* Supplied material:
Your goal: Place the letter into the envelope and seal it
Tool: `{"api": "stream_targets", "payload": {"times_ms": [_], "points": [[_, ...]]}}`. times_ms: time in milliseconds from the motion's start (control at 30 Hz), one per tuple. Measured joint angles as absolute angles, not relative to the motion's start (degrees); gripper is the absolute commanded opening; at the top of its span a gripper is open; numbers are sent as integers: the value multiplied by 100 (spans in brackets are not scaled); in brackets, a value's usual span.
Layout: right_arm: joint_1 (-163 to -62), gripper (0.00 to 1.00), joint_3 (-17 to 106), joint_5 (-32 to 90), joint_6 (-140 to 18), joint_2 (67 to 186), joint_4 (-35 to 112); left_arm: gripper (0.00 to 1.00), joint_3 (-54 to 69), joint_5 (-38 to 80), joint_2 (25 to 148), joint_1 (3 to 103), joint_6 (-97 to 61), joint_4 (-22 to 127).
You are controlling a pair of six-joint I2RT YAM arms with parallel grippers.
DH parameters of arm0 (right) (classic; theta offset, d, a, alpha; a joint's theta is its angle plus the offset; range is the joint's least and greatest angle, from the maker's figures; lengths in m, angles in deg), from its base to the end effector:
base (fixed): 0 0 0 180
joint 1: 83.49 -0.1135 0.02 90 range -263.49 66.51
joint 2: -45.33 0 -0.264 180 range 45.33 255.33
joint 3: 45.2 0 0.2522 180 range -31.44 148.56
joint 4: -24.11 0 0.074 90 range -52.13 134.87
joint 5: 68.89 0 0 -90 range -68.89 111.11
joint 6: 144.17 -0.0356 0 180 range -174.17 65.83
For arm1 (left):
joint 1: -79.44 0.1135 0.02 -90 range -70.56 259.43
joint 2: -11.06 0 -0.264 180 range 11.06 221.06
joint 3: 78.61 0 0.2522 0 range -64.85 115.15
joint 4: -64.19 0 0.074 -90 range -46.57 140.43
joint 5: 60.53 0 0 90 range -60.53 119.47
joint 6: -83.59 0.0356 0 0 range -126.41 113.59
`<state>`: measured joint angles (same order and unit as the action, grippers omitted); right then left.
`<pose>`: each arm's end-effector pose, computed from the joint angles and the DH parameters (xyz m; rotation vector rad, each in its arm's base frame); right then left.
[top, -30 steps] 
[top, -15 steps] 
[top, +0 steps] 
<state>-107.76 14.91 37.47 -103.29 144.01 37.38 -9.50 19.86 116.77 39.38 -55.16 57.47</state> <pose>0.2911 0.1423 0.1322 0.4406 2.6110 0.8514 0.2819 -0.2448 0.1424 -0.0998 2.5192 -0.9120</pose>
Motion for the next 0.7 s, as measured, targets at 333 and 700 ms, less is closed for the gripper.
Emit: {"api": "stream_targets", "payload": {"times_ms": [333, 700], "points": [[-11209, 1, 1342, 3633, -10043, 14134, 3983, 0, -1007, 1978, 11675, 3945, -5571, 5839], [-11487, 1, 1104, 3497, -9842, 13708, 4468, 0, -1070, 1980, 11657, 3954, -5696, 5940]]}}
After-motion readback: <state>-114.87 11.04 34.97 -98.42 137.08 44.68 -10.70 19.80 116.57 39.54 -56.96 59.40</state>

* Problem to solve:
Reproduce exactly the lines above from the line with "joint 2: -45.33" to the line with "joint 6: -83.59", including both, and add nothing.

* Answer space:
joint 2: -45.33 0 -0.264 180 range 45.33 255.33
joint 3: 45.2 0 0.2522 180 range -31.44 148.56
joint 4: -24.11 0 0.074 90 range -52.13 134.87
joint 5: 68.89 0 0 -90 range -68.89 111.11
joint 6: 144.17 -0.0356 0 180 range -174.17 65.83
For arm1 (left):
joint 1: -79.44 0.1135 0.02 -90 range -70.56 259.43
joint 2: -11.06 0 -0.264 180 range 11.06 221.06
joint 3: 78.61 0 0.2522 0 range -64.85 115.15
joint 4: -64.19 0 0.074 -90 range -46.57 140.43
joint 5: 60.53 0 0 90 range -60.53 119.47
joint 6: -83.59 0.0356 0 0 range -126.41 113.59

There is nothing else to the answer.